When we finally slogged it to the top, Dennis was having back pain, nausea and dizziness, I think the altitude was kicking in, as well as a blinding pace in the granny gear for almost 2.5 hours. None-the-less, several minutes of stretching later, we entered the crazy single-track near the top of the continental divide, dropped over the edge of a cliff on a trail as wide as my forearm, and began the plunge down. We dropped over 1100m in 5km. Do the math. All I remember is scree at a bizarre angle to my usual horizon, trees at a strange angle to the earth, and a tiny trail winding down towards the bowels of the earth. And it sounded like this.."woohoooooohheeeehhheeeeeeeewwwheee ooo o  o   hoooohhhhheeeeee" for about 30 minutes more. The tag line of the Transrockies is as follows.."some days may feel like they last forever, but really, you're just having the ride of your life". When I signed up, I though it was corny. Now mid-way through day 2, I knew these TR people weren't joking. A skull marked the last dangerous corner of the descent, or so we had been warned the night before, no sign of it as we blew past the hairy off-camber 170degree  switchback with dropoff, and down to the final section of descending trail. 
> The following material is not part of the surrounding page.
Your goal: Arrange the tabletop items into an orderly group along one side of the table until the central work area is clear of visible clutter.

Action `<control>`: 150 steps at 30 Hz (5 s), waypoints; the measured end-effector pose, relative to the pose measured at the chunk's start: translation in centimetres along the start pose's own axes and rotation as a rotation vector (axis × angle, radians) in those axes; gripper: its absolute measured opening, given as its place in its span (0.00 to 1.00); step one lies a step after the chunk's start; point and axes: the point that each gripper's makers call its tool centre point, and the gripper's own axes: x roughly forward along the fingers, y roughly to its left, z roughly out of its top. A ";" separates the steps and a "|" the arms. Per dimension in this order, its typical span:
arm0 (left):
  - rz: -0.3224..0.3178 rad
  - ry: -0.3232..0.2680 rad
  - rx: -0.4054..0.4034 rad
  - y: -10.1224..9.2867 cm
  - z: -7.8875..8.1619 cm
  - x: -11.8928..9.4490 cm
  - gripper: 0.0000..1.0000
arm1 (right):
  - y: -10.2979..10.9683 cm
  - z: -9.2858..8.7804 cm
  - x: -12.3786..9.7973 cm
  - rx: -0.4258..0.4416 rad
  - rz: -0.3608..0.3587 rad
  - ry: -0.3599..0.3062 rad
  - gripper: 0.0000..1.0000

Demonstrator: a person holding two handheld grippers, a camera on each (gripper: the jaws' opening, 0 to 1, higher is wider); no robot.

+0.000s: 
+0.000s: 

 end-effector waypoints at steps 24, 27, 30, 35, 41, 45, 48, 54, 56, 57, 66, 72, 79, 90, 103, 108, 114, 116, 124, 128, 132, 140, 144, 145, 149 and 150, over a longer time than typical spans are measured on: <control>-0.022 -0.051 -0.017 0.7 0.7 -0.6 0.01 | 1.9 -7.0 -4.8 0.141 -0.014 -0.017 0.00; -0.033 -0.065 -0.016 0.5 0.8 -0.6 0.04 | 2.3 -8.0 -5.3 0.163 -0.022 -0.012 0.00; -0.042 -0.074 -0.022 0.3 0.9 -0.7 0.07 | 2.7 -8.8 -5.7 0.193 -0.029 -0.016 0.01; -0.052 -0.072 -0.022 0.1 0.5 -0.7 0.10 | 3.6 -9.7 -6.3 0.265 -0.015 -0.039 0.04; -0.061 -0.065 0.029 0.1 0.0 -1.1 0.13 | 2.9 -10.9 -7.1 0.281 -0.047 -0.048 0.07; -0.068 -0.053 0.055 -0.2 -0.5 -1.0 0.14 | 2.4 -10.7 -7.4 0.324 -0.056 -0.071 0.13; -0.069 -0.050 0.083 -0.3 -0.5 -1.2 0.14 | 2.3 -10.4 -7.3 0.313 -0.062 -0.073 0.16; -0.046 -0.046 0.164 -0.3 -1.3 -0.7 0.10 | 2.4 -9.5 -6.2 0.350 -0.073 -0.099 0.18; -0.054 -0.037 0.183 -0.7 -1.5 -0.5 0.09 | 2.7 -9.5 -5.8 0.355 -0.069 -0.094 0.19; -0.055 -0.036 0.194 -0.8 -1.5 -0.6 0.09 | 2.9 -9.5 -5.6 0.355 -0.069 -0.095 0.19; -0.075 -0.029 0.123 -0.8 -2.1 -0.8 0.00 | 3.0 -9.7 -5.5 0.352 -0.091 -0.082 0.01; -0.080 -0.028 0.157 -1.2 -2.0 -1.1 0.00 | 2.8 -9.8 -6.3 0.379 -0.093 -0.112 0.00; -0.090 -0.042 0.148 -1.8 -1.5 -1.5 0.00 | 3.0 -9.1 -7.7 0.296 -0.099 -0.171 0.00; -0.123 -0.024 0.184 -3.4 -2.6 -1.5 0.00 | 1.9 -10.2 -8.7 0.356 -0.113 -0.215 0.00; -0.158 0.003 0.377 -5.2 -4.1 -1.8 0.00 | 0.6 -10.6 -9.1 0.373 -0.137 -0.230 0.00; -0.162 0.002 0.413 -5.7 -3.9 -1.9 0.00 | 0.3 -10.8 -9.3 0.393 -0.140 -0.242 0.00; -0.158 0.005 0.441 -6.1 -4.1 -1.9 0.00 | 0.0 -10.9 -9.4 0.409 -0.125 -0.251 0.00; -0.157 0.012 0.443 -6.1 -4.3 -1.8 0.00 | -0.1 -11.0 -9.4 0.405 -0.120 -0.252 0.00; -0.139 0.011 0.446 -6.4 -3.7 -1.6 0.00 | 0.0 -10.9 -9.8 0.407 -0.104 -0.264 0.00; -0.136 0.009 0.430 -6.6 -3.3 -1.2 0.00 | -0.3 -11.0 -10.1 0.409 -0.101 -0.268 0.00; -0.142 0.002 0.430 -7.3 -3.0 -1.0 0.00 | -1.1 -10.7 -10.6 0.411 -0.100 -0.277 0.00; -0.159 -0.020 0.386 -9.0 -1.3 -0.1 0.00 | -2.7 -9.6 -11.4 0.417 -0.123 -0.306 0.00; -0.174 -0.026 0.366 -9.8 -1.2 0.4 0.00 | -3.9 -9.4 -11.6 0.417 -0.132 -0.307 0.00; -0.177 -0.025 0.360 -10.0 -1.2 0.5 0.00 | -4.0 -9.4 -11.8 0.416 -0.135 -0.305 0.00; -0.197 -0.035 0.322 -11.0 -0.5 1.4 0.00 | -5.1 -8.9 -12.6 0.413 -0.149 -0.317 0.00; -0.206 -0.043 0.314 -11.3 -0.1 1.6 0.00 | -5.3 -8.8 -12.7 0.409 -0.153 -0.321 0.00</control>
The rest of the ride was a bit of a blur, lots of rolling roads, mostly hard-packed dirt, lots of stopping to wait for Dennis who was suffering like a dog. He had ridden his heart out on the technical sections, and really enjoyed the screaming  descent, but the seated climbs were killing his back. He was also on his second saddle of the race, the first having died in the middle of yesterdays race, now this piece of Specialized + Bontrager crap was angled at 20 degrees pointing north into his nether regions, and was wedged there. We stopped and started, taking the time to enjoy the spectacular mountain vistas, and keep an eye out for roving grizzlies. I began to appreciate the benefits of team riding, I rode about 200 yards ahead, creating a mental tether for Dennis to view, but not getting to close for fear of hearing any grumbling. The tandem passed us, yes, a crazy couple from St. Louis were racing this on a tandem!! We tried to hop on their dust trail and bomb the last few miles, but Sandy and Ted had us pipped. 5:25 in the saddle, we lost 3rd place today by a mere 5 minutes. We rolled into Sparwood to a huge welcome from the mining town, and promptly lay flat while guzzling as much Coke as we could. Burbling bellies, jellied legs and exhilarated spirits, we hopped on the shuttle to transfer us to Elkford, tonight's campsite. Our tents, while yesterday had seemed cramped and damp, today seemed like a sweet haven. Bike wash, bike repair (new pads, totally burnt out the rear pads today), bike worry( should I replace the front ones too? Do I have another set for later in the week?), laundry (fast becoming a synonym for getting some mud off the shorts and jersey) in a squishable 1 gallon bucket, hang on the wire fence surrounding campground (on a baseball field in some remote mining village). We enjoyed the last of the wine, this time no cups available, just the earplugs container. We were entering the wilderness the next day, so I had better get used to roughing it a bit. Wine was fine, no ear-wax either, bonus!
We wished our buddies Andrew, Danny and Marty were here as they would totally die for the killer scenery and the epic riding.. Ah well, plans for 2011 building already. Pound down the dinner, awards, second dinner, preview of the next day, and crash. Again I was sensing a pattern. Bring it on, I am just getting warmed up!